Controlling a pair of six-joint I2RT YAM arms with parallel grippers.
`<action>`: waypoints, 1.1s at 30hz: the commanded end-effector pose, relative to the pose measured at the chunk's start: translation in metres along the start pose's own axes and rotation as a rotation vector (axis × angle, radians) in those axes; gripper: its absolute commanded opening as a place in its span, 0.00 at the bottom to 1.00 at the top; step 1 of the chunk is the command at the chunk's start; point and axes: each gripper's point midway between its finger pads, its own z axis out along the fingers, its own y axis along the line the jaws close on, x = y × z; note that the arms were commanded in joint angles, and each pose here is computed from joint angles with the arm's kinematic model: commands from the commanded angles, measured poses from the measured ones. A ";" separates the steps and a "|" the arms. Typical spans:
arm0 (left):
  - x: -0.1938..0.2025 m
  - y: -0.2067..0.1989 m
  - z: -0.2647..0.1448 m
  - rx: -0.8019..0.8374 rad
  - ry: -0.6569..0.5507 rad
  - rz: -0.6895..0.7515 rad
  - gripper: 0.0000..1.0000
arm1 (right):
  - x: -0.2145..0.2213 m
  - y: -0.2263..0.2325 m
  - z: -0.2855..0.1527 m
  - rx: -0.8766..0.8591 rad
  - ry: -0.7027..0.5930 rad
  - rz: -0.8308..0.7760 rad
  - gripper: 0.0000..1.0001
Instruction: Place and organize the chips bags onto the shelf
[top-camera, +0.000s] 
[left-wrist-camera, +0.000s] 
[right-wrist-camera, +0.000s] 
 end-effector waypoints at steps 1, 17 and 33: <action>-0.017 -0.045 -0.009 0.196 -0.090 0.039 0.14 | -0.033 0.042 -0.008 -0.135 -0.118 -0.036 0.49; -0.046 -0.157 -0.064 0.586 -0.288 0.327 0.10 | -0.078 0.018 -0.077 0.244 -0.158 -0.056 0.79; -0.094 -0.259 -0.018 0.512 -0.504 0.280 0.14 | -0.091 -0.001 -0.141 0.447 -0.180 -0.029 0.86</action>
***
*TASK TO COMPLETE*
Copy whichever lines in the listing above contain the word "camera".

*EXERCISE RESULT*
[top-camera, +0.000s] 
[left-wrist-camera, +0.000s] 
[right-wrist-camera, +0.000s] 

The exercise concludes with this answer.